* **Task directions**
Say how many lines below contain the word "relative". The number is the entire reply.

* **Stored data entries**
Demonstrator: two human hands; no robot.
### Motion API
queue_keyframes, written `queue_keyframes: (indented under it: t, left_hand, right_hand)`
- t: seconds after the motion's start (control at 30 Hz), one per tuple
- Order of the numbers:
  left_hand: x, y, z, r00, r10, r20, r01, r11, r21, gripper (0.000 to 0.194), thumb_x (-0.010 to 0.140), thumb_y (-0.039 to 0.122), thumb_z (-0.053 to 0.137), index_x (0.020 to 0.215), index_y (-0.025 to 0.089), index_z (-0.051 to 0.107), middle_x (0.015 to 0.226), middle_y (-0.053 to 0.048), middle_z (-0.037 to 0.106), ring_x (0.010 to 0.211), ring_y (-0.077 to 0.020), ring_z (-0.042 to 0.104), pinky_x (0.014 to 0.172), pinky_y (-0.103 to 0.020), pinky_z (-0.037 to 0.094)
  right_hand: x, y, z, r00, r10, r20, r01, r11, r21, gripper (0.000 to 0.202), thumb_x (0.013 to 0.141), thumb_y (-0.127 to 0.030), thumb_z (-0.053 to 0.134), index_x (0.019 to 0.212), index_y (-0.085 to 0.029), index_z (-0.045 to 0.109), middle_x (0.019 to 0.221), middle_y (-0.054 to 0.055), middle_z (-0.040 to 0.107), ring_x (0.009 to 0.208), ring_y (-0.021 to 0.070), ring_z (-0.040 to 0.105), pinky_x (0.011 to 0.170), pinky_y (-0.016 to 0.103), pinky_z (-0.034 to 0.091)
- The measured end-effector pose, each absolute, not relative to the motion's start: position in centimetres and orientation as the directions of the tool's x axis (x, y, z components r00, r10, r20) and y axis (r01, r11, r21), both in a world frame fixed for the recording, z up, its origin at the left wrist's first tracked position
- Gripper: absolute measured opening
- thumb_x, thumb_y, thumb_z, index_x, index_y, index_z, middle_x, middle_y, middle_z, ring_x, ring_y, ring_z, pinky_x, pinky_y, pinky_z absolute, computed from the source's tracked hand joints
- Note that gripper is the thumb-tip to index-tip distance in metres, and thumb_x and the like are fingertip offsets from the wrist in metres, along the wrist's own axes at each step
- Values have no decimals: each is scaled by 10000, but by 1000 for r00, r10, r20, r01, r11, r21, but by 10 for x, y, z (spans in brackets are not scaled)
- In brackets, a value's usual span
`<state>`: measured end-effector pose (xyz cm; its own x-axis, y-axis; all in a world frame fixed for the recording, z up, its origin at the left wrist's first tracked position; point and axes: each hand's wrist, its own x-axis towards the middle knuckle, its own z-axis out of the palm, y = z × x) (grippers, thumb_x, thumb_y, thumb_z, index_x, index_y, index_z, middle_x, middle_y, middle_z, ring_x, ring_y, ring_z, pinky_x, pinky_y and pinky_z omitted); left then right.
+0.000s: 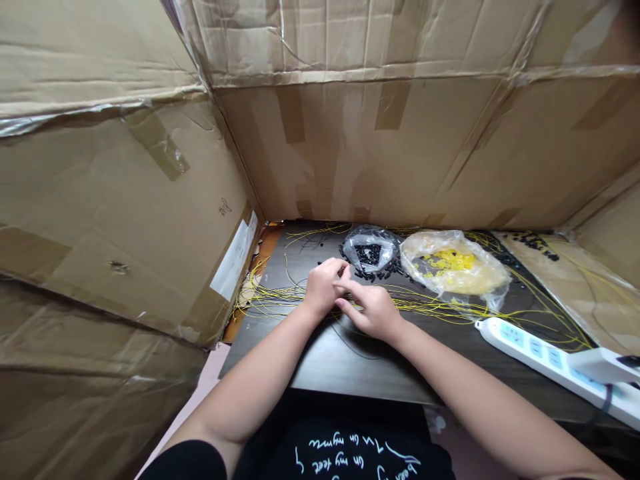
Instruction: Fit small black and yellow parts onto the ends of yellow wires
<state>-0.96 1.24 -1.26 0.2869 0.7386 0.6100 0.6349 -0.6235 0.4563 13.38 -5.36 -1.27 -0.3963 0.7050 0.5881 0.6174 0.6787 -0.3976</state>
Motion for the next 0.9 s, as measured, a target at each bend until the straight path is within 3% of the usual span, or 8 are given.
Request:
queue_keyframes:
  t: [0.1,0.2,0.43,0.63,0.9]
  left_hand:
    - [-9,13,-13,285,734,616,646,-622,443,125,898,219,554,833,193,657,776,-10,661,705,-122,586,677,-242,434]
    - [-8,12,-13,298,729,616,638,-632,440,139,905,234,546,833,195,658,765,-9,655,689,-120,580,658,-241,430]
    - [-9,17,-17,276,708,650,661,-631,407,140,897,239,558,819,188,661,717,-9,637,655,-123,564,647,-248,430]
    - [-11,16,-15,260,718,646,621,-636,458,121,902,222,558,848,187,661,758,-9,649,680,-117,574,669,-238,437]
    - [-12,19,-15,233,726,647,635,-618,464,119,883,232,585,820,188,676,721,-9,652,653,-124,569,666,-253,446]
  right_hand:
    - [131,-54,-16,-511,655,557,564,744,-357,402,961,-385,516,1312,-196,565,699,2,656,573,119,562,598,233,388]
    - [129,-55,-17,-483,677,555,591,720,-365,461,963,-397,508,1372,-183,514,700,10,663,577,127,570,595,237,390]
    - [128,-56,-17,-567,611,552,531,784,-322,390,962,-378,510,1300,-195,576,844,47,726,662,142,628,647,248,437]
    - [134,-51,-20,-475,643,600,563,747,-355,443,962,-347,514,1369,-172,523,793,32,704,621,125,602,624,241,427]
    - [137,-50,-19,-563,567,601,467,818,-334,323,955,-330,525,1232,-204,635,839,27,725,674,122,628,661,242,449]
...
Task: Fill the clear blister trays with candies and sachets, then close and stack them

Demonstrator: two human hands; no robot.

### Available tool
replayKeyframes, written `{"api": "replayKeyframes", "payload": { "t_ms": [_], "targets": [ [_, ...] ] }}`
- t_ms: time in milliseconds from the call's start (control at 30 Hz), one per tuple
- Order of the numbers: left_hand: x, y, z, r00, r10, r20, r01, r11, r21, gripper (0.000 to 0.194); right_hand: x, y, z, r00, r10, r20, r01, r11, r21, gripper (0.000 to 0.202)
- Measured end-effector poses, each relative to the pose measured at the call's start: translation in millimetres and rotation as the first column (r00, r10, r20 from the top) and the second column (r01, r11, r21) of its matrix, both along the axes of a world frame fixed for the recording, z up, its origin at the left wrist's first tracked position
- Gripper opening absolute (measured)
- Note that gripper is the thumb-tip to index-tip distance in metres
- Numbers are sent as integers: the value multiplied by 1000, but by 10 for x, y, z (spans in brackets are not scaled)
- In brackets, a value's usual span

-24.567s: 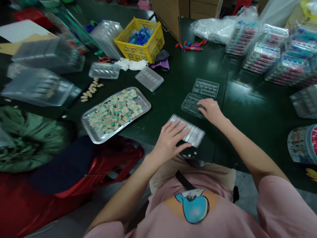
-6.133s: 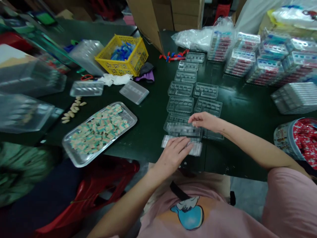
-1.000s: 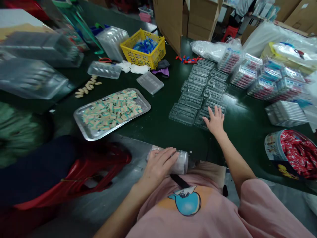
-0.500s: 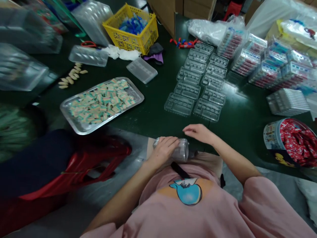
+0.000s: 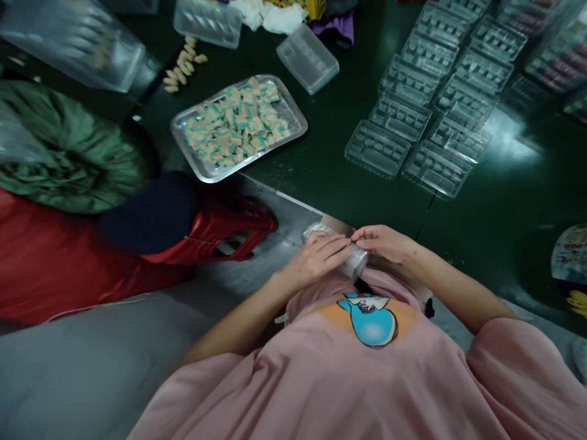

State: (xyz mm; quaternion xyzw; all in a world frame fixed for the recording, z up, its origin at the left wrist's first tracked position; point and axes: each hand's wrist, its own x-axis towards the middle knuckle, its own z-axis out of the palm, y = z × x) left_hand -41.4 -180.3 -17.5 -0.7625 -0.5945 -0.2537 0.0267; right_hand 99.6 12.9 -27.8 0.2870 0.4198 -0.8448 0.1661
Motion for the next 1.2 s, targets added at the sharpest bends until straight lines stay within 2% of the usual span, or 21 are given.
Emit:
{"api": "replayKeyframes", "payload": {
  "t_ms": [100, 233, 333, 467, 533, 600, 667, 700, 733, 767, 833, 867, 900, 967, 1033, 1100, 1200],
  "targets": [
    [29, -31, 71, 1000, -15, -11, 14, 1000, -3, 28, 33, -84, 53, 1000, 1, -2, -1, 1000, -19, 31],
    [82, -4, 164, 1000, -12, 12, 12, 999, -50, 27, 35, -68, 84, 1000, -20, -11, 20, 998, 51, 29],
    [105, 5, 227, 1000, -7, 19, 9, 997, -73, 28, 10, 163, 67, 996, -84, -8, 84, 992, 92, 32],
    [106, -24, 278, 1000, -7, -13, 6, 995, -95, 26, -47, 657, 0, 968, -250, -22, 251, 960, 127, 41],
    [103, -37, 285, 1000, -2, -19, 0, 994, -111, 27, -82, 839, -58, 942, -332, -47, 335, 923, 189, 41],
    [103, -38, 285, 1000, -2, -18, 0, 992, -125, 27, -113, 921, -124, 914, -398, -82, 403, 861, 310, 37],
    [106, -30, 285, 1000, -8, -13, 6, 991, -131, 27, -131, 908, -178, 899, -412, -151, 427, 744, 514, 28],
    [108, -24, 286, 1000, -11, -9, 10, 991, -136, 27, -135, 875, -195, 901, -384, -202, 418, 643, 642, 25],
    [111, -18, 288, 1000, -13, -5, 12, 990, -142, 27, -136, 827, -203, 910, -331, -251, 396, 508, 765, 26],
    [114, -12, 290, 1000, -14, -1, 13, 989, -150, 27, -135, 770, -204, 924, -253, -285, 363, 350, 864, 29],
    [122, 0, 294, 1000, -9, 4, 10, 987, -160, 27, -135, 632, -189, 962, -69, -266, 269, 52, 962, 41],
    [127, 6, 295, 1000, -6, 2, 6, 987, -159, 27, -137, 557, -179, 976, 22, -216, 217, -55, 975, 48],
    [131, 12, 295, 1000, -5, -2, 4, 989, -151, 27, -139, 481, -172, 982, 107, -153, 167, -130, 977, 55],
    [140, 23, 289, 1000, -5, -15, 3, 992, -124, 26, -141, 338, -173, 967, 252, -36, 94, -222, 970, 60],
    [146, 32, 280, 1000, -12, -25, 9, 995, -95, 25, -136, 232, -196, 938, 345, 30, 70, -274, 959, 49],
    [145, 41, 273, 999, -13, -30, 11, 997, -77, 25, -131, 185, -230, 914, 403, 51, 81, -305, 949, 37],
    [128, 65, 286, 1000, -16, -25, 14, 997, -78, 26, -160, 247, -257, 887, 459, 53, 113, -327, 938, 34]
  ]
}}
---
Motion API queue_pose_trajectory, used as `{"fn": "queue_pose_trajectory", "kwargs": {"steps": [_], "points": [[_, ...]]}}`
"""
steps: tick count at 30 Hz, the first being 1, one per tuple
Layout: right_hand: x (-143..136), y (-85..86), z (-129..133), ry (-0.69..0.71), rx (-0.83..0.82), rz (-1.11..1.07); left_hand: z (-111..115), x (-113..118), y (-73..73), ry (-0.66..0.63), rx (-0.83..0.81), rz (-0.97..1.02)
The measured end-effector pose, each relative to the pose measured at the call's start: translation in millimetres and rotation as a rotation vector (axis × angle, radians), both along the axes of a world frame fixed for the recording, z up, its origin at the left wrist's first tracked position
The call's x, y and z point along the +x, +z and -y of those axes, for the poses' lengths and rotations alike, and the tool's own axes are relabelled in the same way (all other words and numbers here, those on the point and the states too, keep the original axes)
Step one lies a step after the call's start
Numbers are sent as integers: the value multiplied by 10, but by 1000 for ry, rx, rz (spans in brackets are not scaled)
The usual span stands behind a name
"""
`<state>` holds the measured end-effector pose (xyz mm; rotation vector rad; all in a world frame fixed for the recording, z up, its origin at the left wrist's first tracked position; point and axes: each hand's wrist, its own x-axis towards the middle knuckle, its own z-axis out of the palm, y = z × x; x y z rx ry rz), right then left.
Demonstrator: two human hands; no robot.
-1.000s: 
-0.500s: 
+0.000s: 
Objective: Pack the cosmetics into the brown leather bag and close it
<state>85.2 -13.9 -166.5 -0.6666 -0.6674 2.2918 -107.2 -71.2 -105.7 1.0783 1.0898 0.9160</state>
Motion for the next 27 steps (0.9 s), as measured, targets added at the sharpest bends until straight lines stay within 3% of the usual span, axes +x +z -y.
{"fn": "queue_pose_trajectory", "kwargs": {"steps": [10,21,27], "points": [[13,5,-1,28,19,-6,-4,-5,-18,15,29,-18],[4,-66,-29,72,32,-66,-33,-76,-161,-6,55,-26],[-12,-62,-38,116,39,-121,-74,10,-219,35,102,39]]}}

* **Output**
3